Since then, I've become familiar with stories about people who have been diagnosed with GBM and who have fared well going the route of the standard of treatment, which typically has very few side effects.  I've heard stories about other people with the same diagnosis who have chosen different types of treatments, too.  But I didn't know any of that back then.

The only choices we were given that day in the oncologist's office were the standard of treatment (an oral chemo called Temodar + radiation) or the cutting-edge version (Temodar + radiation AND Avastin, which works by cutting off the blood supply to the tumor site) that was going on as part of a clinical trial.  That was it.  As I've learned since then, there are other treatment options available for GBM, and I think those alternatives at least deserved a conversation.  Unlike some other cancers that are diagnosed much more often, only modest advancements in the treatment of GBM have been made over the last 30 years, and so far a successful "cocktail" of chemo or other treatment regiments that positively affect survival rates have not been identified.  As a result, there isn't a cookie-cutter approach to treating the disease, which means there are possible variances in treatment strategies.
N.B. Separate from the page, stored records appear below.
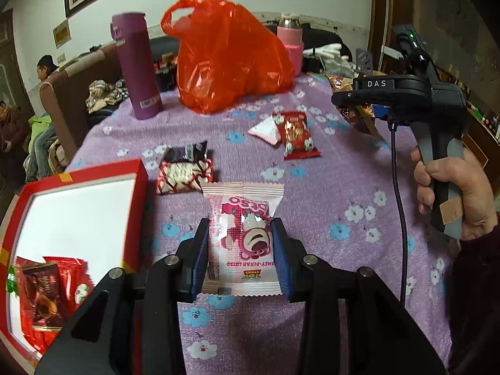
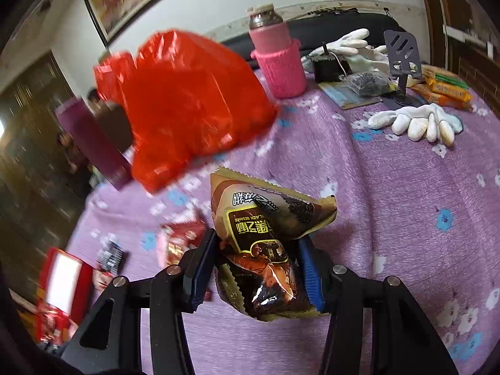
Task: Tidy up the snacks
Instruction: 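Carry the pink-white pack and gold-brown pack over the white tray with both grippers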
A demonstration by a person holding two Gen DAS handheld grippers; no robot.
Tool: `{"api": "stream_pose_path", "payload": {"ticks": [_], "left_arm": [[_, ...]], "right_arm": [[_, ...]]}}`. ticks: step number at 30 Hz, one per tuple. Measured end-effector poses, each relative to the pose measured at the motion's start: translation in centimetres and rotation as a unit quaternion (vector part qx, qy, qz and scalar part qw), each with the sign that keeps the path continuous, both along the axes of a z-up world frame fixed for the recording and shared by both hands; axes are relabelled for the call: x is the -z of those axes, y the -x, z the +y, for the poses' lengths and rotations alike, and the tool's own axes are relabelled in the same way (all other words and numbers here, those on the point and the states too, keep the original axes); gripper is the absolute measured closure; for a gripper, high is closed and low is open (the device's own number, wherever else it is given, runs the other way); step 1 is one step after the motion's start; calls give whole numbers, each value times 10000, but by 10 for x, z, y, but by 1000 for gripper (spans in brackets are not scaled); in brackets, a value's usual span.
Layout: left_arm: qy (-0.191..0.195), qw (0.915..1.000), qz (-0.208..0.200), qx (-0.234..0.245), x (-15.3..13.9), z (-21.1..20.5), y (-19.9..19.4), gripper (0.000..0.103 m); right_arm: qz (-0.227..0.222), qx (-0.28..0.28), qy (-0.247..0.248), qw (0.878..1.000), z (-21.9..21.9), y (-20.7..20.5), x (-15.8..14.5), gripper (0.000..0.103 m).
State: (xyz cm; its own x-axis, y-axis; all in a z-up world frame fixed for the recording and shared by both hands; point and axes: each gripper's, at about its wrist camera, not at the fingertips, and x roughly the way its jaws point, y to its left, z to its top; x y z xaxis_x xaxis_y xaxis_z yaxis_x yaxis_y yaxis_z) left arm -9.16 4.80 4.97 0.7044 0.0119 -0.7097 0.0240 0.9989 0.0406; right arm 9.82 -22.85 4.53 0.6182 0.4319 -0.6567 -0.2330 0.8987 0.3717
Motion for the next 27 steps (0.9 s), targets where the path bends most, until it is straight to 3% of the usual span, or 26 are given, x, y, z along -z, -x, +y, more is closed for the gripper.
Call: {"api": "stream_pose_path", "payload": {"ticks": [10, 27], "left_arm": [[-103, 9982, -585, -82, -35, 15, 21, 68], [-369, 9908, -1006, -826, -55, 82, 44, 68]], "right_arm": [[-541, -204, -946, 9938, -6, 15, -23, 52], [-1059, -433, -1520, 9817, -8, 38, -42, 52]]}}
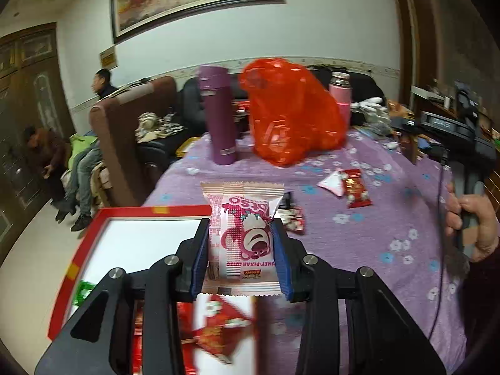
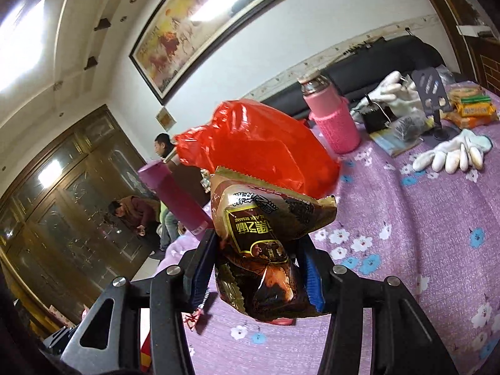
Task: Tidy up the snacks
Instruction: 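Carry the pink-white pack and gold-brown pack over the white tray with both grippers, then open the left gripper over the tray while the right gripper releases the gold-brown pack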
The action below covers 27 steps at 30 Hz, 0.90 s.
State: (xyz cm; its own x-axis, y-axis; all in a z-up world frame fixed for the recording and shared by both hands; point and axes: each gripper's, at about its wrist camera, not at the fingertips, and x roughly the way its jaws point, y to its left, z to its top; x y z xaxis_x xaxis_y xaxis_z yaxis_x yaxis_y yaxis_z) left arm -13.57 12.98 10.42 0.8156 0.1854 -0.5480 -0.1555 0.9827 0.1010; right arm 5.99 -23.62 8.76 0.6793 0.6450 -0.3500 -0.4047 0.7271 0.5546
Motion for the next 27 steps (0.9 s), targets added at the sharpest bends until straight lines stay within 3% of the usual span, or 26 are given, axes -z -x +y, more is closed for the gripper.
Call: {"api": "stream_pose_path", "payload": {"ticks": [9, 19, 24, 27], "left_arm": [[-9, 9986, -144, -504, -5, 56, 23, 68], [120, 9948, -294, -963, -7, 104, 40, 68], [28, 9929, -324, -1140, -8, 114, 41, 68], [-94, 9920, -276, -1231, -5, 117, 36, 68]], "right_arm": [[199, -615, -286, 9975, 34, 20, -8, 52], [-12, -1778, -727, 9814, 158, 61, -43, 52], [-8, -2323, -877, 9687, 209, 75, -29, 52], [44, -2652, -674, 9618, 227, 78, -7, 52]]}}
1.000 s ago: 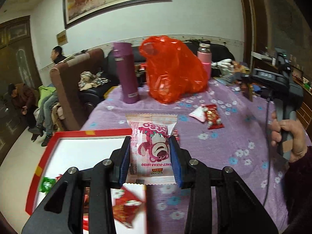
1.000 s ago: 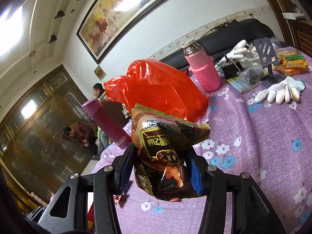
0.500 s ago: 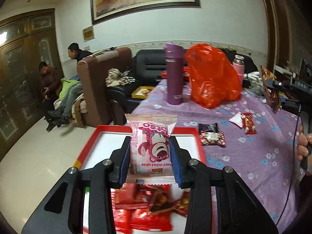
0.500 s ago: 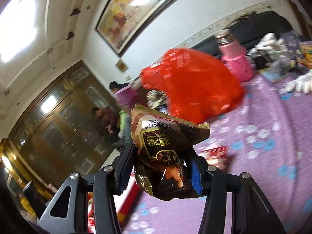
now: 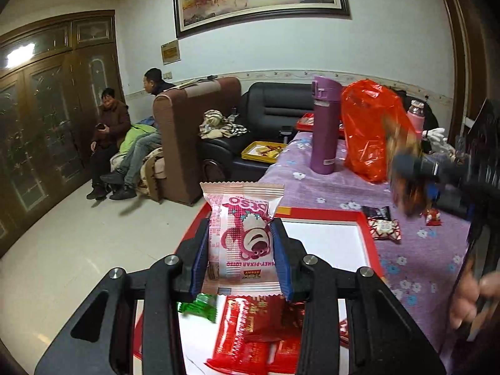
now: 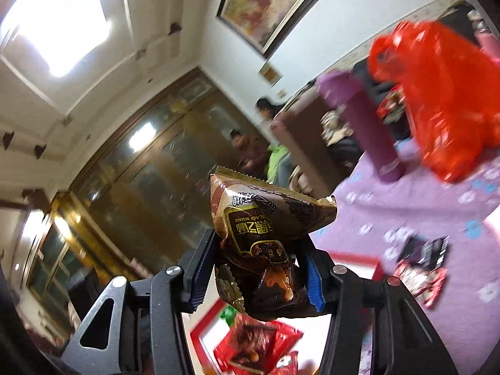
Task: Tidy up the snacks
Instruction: 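Open the left gripper over the tray while the right gripper releases the gold-brown pack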
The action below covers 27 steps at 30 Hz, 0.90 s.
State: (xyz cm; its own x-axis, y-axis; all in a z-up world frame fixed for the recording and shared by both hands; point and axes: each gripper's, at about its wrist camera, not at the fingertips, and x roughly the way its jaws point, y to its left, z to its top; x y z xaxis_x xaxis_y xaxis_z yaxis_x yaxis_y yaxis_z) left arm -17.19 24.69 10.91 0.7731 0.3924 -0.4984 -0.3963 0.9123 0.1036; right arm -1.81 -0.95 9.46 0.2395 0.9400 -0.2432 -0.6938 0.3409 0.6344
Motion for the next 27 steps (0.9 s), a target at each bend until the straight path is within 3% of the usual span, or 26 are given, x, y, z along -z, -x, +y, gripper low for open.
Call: {"api": "stream_pose_path", "payload": {"ticks": [4, 8, 13, 22, 27], "left_arm": [[-24, 9999, 58, -85, 5, 2, -9, 68], [-7, 9997, 117, -231, 12, 10, -20, 68], [124, 9992, 158, -334, 17, 19, -22, 68], [268, 9981, 503, -232, 40, 15, -33, 67], [331, 9974, 598, -243, 47, 15, -36, 67]], "right_arm": [[254, -167, 535, 9981, 16, -7, 24, 52], [315, -326, 766, 9960, 27, -3, 32, 52], [4, -328, 1051, 9939, 36, 8, 36, 52], [-126, -686, 1637, 9840, 61, 33, 50, 51], [-199, -766, 1731, 9817, 66, 41, 52, 51]]}}
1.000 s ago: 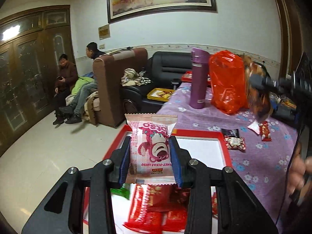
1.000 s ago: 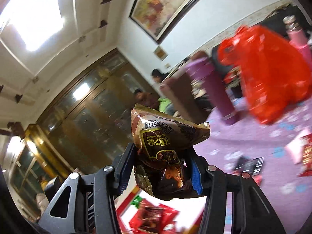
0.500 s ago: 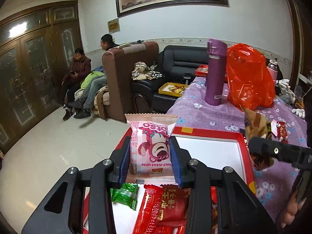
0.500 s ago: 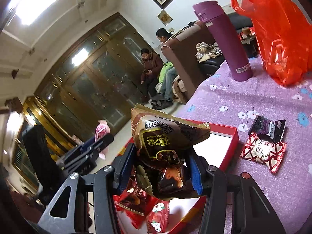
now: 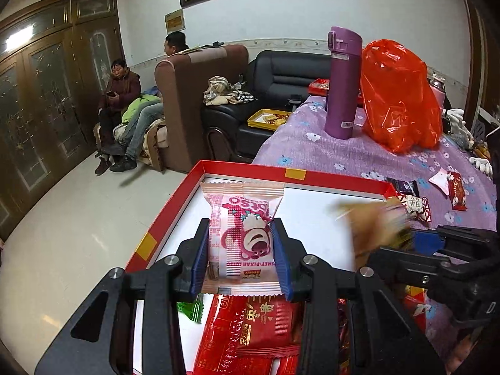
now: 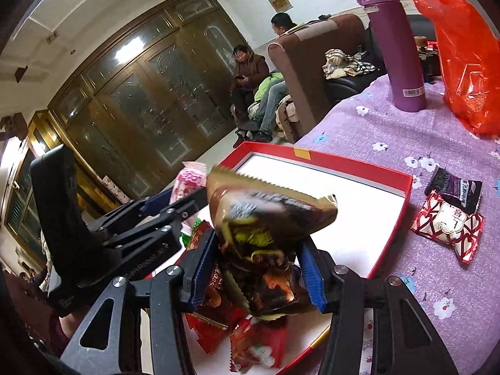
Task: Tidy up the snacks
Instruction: 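Open the left gripper over the tray while the right gripper releases the gold-brown pack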
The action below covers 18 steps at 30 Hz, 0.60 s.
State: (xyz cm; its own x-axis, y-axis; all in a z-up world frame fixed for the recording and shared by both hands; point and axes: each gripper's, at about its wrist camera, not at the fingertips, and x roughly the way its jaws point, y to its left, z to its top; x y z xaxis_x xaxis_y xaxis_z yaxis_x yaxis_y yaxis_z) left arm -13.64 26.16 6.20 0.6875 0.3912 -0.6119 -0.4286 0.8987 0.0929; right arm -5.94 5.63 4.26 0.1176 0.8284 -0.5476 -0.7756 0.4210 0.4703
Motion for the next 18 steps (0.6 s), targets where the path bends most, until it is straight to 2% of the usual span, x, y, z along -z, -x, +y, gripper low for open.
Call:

Maybe the oncologist thought we had time to try alternate treatments if necessary in the future, if the first protocol wasn't successful or if it was and then a relapse occurred (which almost always is the case with GBM).  Maybe he felt that things like vaccines and other immuno-therapeutic treatments wouldn't be as effective for Dad for some reason.  I am just left to wonder why other possible treatment options weren't discussed at all, one of many questions for which I know there is no answer.